私はその話を聞いたあと何となく居た堪れなくなり、必要分のポーションを買ってそそくさとその場を後にした。
――まさかそんな事になってるなんて……。まぁ、私はともかく他の二つ名持ちは別格に凄いから、そりゃあ目立つよねぇ。
そんなことをしみじみと感じながら、もう知ってるかもしれないけど、念のため皆にもこの情報を伝えておこうと決める。
「お、おい! ナツ……さん」
「……なんですか?」
今も鳴りやまない頭痛に辟易としながら歩いていると、不意に後ろから名指しで声を掛けられた。
振り向くとそこには私と同じぐらいの年齢であろう男性プレイヤーが立っており、装備を見るに恐らく初心者プレイヤーだという事が見て取れた。
頭痛に悩まされている時に不意に声を掛けられたというのもあるが、その男性プレイヤーの声を聴いた時に何故か胸がざわりとして、結果として少し不機嫌な感じに返事をしてしまった。
それにしても、普段の装備とは違うのに私と気付かれた事にすこし驚いた。まぁ、顔は同じなので気付く人が居ても不思議はないのだけれど。
その男性プレイヤーは私の不機嫌な態度に驚いたのか、少ししどろもどろになりながら言葉を探す様に話しかけて来た。
「あ、いや、俺……。

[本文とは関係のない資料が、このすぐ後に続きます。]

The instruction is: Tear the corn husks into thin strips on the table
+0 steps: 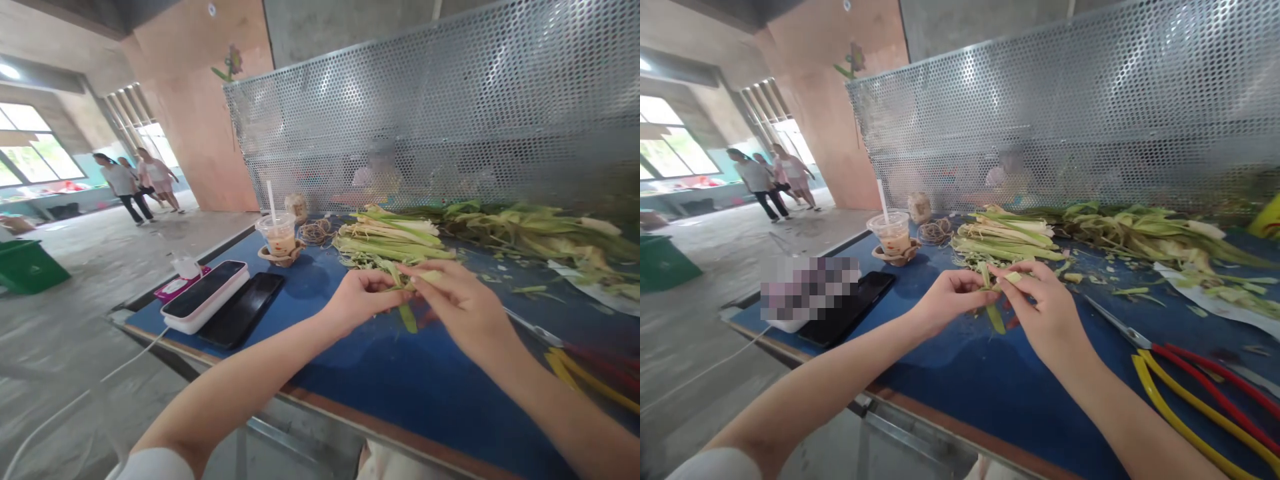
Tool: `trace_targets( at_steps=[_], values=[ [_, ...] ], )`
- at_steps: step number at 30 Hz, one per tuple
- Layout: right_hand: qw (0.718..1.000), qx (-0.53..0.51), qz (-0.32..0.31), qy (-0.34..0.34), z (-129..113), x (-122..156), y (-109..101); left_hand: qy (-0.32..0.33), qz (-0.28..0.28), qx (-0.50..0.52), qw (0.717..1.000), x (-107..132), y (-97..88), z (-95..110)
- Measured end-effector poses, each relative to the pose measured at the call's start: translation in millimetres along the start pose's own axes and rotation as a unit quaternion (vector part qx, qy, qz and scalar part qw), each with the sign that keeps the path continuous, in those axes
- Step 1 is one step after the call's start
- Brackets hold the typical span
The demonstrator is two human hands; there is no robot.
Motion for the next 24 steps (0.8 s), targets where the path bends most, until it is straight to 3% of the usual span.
trace_targets(
  at_steps=[7, 11, 15, 19, 24],
  values=[
    [0.992, -0.101, 0.048, 0.05, 1.9, -1.6, -15.2, -0.029, -0.029, -0.01, 0.999, 2.8, 0.8, 2.3],
    [0.983, -0.153, -0.016, 0.103, 13.2, -3.5, -1.7, 0.008, -0.074, -0.034, 0.997, 6.5, 0.7, 12.7],
    [0.985, -0.108, -0.098, 0.097, 15.0, -2.6, 15.5, 0.031, -0.116, -0.062, 0.991, 8.9, 2.7, 19.4],
    [0.988, -0.073, -0.098, 0.097, 19.6, -2.5, 17.9, 0.041, -0.133, -0.048, 0.989, 8.8, 6.8, 19.7],
    [0.989, -0.059, -0.105, 0.09, 20.3, -2.7, 17.9, 0.051, -0.103, -0.031, 0.993, 10.6, 4.4, 19.5]
  ],
)
Point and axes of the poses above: each hand's wrist, its own x-axis away from the middle knuckle, its own y-axis out of the palm, z = x × y, the point moved 8 cm from there along -x, towards the middle knuckle, and after that the axes turned 8 degrees about -x, right-handed, at the moved point
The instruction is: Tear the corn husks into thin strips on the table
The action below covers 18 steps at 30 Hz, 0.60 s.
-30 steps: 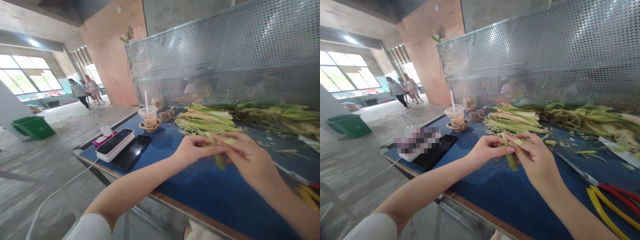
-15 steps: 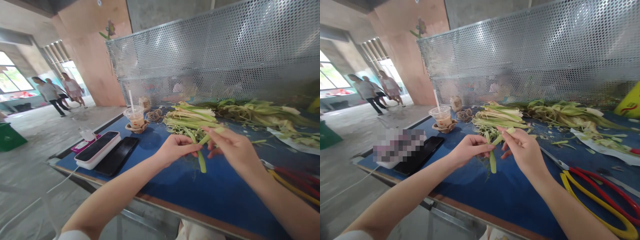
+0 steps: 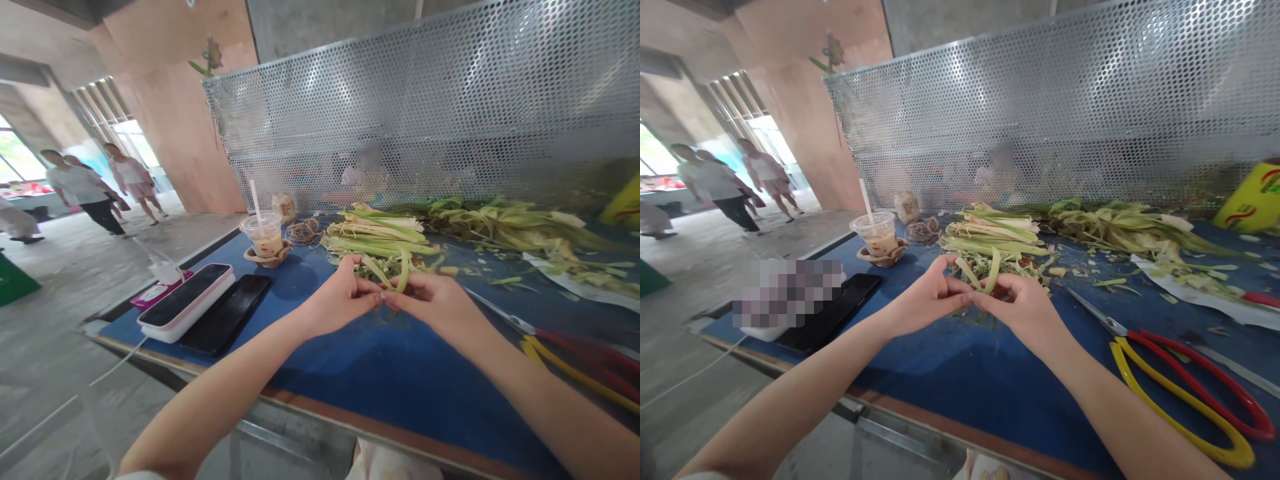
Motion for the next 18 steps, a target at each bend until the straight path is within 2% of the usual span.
trace_targets(
  at_steps=[4, 7, 11, 14, 18],
  values=[
    [0.999, 0.014, 0.038, -0.027, -11.4, 3.5, -6.5, -0.018, -0.001, -0.016, 1.0, 3.6, 1.8, -0.1],
    [0.998, 0.017, 0.06, -0.022, -14.2, 4.9, -12.7, -0.034, -0.003, -0.01, 0.999, 4.9, 3.7, -1.3],
    [1.0, -0.023, 0.002, -0.013, -14.5, 4.0, -6.0, -0.013, -0.005, -0.042, 0.999, 4.3, 1.9, 0.5],
    [0.998, -0.047, -0.044, 0.007, -10.9, 4.7, 4.2, 0.017, 0.044, -0.114, 0.992, 2.2, -9.5, 3.7],
    [0.998, -0.038, -0.04, 0.029, -0.9, 5.5, 8.4, 0.032, 0.134, -0.143, 0.98, 2.0, -26.0, 7.2]
  ],
)
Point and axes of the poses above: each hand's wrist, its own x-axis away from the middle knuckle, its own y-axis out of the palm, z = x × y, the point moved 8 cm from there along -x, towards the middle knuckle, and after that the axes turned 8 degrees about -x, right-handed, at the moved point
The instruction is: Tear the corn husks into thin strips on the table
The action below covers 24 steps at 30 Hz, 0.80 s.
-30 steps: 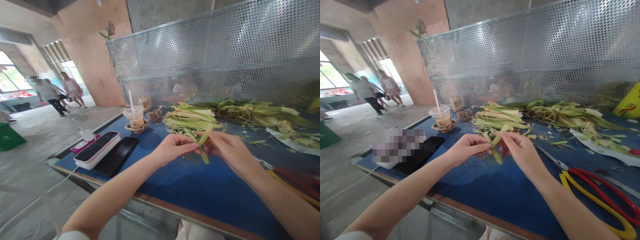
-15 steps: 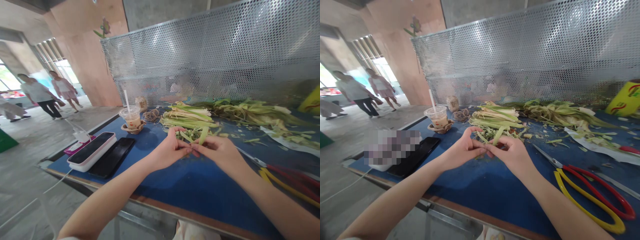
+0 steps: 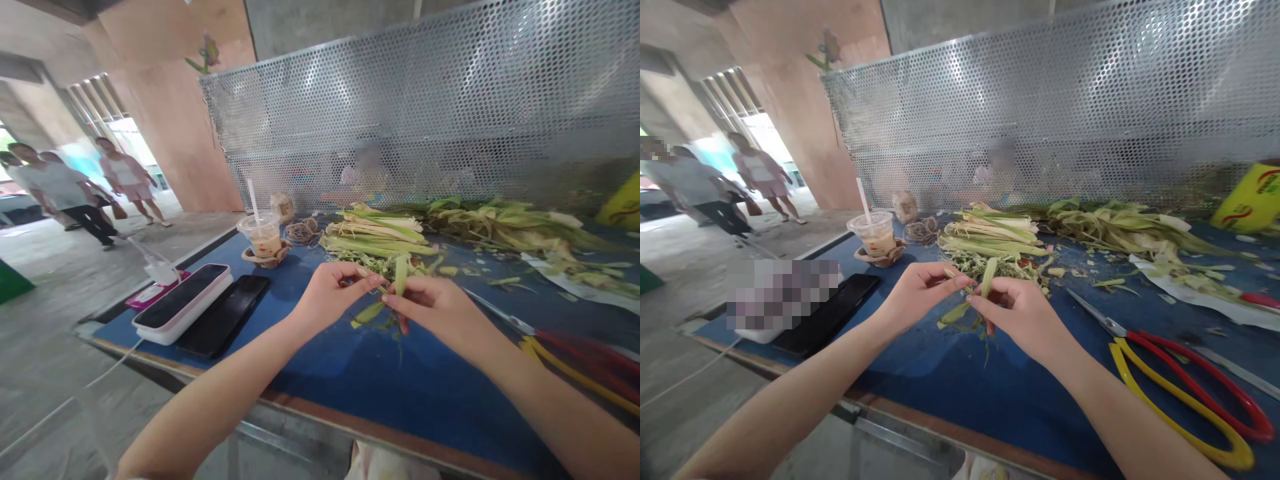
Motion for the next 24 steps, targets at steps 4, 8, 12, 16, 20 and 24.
trace_targets(
  at_steps=[4, 8, 12, 16, 20, 24],
  values=[
    [1.0, -0.012, 0.026, 0.0, 2.4, 0.6, -3.9, -0.027, 0.056, -0.054, 0.997, 0.3, -11.2, -1.0],
    [1.0, -0.002, 0.015, 0.002, -1.4, 1.1, -5.2, -0.025, 0.072, -0.025, 0.997, -0.6, -15.9, -2.3],
    [0.999, -0.045, 0.013, -0.006, -2.7, -0.7, -8.4, -0.029, 0.089, 0.039, 0.995, -3.1, -18.0, -8.4],
    [0.994, -0.101, 0.045, -0.015, -2.0, -1.3, -12.2, -0.08, 0.057, 0.246, 0.964, -3.6, -5.3, -15.7],
    [0.989, -0.11, 0.077, -0.068, -12.4, 2.0, -16.1, -0.159, -0.052, 0.404, 0.899, -0.5, 21.6, -19.7],
    [0.984, -0.084, 0.107, -0.116, -23.1, 6.6, -24.1, -0.203, -0.078, 0.42, 0.881, 1.5, 24.7, -27.5]
  ],
)
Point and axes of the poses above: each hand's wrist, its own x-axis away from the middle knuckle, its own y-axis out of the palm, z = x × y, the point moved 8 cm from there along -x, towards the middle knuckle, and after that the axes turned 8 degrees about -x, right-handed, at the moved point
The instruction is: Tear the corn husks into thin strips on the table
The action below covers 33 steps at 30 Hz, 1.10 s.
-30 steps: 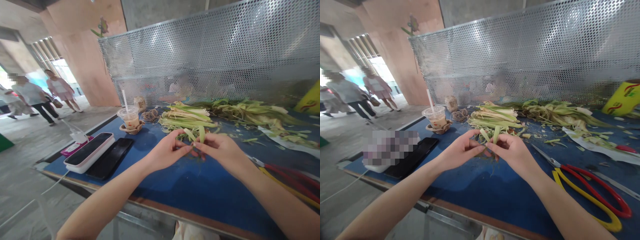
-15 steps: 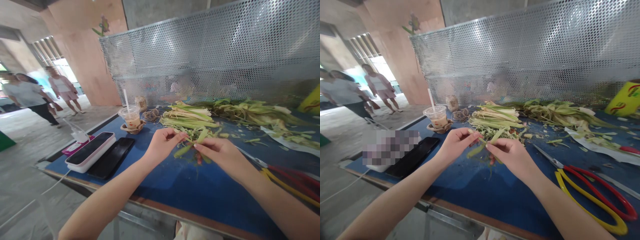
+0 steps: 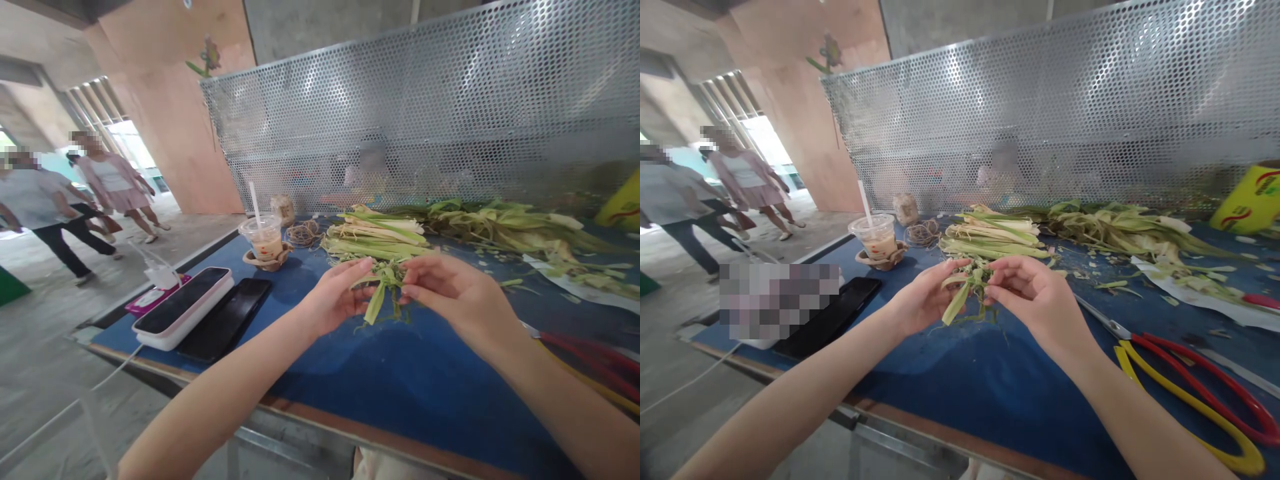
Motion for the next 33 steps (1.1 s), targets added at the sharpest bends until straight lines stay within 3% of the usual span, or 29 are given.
trace_targets(
  at_steps=[4, 9, 13, 17, 23, 27, 33],
  values=[
    [0.998, 0.028, 0.037, -0.036, -7.2, 2.3, -6.4, -0.034, -0.058, -0.002, 0.998, 1.9, 8.2, -5.6],
    [0.991, 0.048, 0.103, -0.068, -14.8, 7.2, -11.4, 0.066, -0.044, -0.044, 0.996, 2.8, 13.6, 5.0],
    [0.994, 0.063, 0.06, -0.07, -13.3, 6.8, -2.4, 0.156, -0.014, -0.138, 0.978, 5.3, 13.7, 16.6],
    [0.997, 0.054, 0.013, -0.057, -6.9, 8.0, 5.9, 0.178, 0.019, -0.204, 0.962, 5.9, 8.8, 19.3],
    [0.999, 0.014, -0.013, -0.05, -4.5, 7.9, 12.3, 0.231, 0.062, -0.319, 0.917, 13.6, 9.0, 29.2],
    [0.998, -0.017, -0.02, -0.054, -7.4, 6.1, 13.6, 0.231, 0.058, -0.33, 0.914, 19.2, 12.8, 31.8],
    [0.998, -0.012, -0.03, -0.049, -9.6, 4.3, 12.6, 0.152, 0.003, -0.287, 0.946, 15.6, 16.1, 21.6]
  ],
)
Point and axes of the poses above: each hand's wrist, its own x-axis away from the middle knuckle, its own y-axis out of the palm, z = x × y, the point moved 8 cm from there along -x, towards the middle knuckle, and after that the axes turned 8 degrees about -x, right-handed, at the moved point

俺、ナツさんが以前出てたかくし芸大会の動画を見て、ナツさんのファンになったんだ。俺と同じ初心者っぽかったのに凄ぇって」
「……ありがと」
全く予想出来ていなかったその言葉に驚き、その後少し照れてしまった。
まさかあの大会の動画を見て私のファンになる人が居るなんて思いもしなかったのだ。……けれど、その後の言葉によって私は固まってしまう。
「……それで、そんなナツさんが歩いてるのを見て……しかも、その顔がメチャクチャきつそうだったから。……なぁ、ナツさんは今、このゲームを楽しめているか?」
その言葉に私は固まってしまい、すぐに返答する事が出来なかった。
この人の声に胸がざわざわする。掛けられた言葉に胸がざわざわする。簡単に応えることが出来ない私に胸がざわざわする。
「……あなたに関係ないでしょ?」
胸のざわめきが止まらず、居ても立っても居られなくなった私は、その質問をぶった切って逃げるようにその場から去った。
何でこんなに苛立っているのか、何でこんなに不安になっているのか自分でも分からず、早歩きでズンズンと歩いて行く。
そんな時に1件のメール通知が届く。
それは商業組合からで、先日設定した私の買い募集について話がしたいという人が現れたという物だった。